Connecticut Light & Power Co. improved its rating on business-customer satisfaction, but continues to lag behind most electric utilities in the East and nationally, according to J.D. Power & Associates.
CL&P is owned by Hartford-based Northeast Utilities, and is the primary provider of electricity in Fairfield County. It marked CL&P”™s first such rating since Jeff Butler was hired last June as president of CL&P, replacing Raymond Necci who retired.
Of 13 large utilities in the East, CL&P ranked ninth for satisfaction among business customers, slightly behind New York City-based Con Edison and just ahead of National Grid, which has its U.S. headquarters in Westborough, Mass. New Haven-based United Illuminating Co., which provides power in the Bridgeport area, was not included in the survey.
Allentown, Pa.-based PPL Electric Utilities was deemed the top utility in the East for large utilities, with Pittsburgh-based Duquesne Light getting top marks for mid-sized utilities.
Overall, Westlake Village, Calif.-based J.D. Power indicated customers nationally were more satisfied with their utilities in 2009 than the year before, due to improvements in power reliability and corporate citizenship.

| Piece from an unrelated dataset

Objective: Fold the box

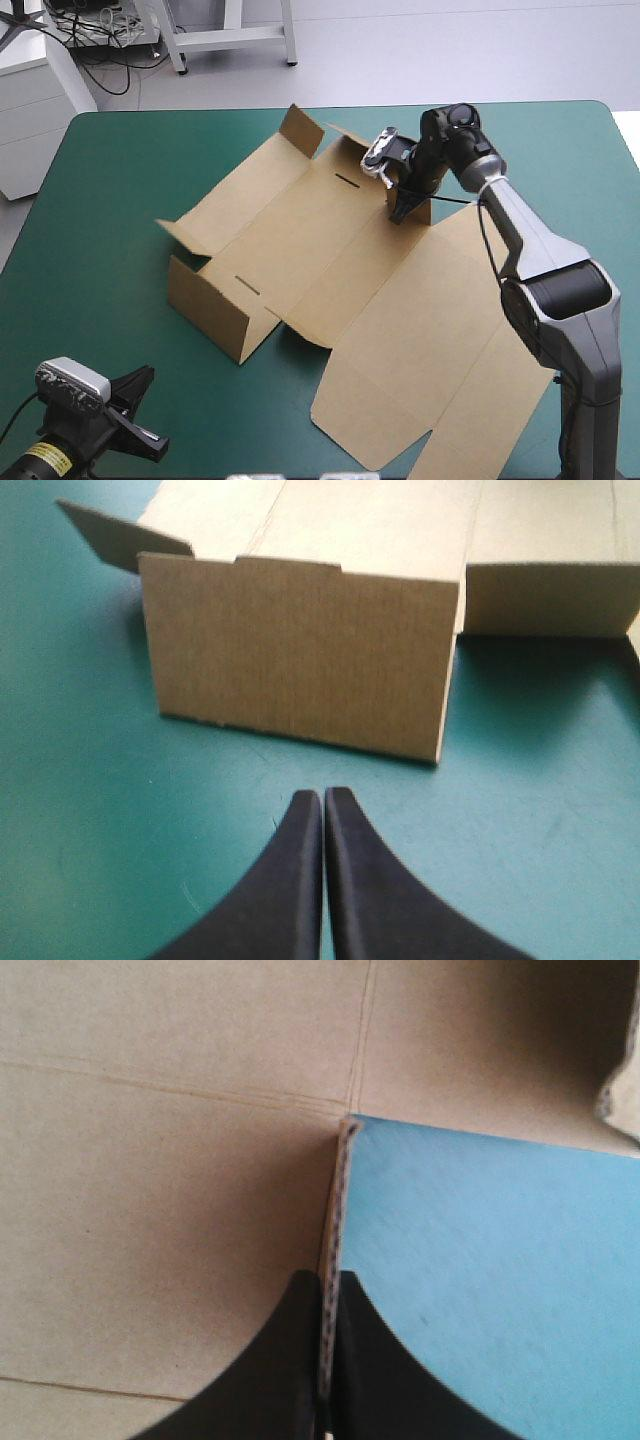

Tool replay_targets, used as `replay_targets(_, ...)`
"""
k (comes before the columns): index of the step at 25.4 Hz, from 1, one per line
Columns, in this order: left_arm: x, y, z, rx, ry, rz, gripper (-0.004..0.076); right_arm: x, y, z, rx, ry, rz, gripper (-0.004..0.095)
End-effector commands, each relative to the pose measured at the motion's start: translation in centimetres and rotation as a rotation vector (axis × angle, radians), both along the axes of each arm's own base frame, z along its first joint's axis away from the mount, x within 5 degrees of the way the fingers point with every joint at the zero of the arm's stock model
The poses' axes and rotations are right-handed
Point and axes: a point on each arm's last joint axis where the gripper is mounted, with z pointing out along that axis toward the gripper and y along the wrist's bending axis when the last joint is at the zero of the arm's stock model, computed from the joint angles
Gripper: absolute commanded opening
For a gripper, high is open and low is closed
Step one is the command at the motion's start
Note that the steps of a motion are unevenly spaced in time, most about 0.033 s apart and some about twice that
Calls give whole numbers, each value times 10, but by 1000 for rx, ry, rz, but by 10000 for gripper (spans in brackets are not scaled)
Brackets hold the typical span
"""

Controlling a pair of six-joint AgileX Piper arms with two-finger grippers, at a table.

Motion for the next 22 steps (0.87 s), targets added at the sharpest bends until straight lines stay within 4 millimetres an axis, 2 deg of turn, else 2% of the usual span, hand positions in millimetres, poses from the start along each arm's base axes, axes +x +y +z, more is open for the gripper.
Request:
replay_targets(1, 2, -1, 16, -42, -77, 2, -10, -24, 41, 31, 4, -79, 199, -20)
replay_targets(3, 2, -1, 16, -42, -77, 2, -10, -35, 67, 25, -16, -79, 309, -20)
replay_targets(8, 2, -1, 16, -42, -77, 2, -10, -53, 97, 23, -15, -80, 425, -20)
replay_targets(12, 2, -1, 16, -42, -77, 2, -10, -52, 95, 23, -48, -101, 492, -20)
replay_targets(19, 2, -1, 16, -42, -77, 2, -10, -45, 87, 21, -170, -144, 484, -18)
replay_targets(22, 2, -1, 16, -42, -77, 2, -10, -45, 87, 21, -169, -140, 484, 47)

In interviews with some 16,000 businesses nationally, J.D. Power also queried them on utility billing systems, prices, communication and customer service.
“Electric utilities are doing a particularly good job of raising awareness of their new conservation and efficiency programs, which resonates with cost-conscious business customers,” said Alan Destribats, vice president of the energy utility practice at J.D. Power.
The study also found that utilities may be able to mitigate low satisfaction levels due to outages by providing comprehensive information when they occur. Among business customers who called their utility to report an outage, those who received four or more pieces of outage information were nearly as satisfied overall as those who never experienced an outage.
“By proactively communicating about corporate citizenship initiatives and power-outage information, electric utilities are providing additional value to their business customers, to which those customers are responding positively,” Destribats said. “As utility website usage continues to grow among business customers, websites will become an increasingly important tool in these communication efforts.”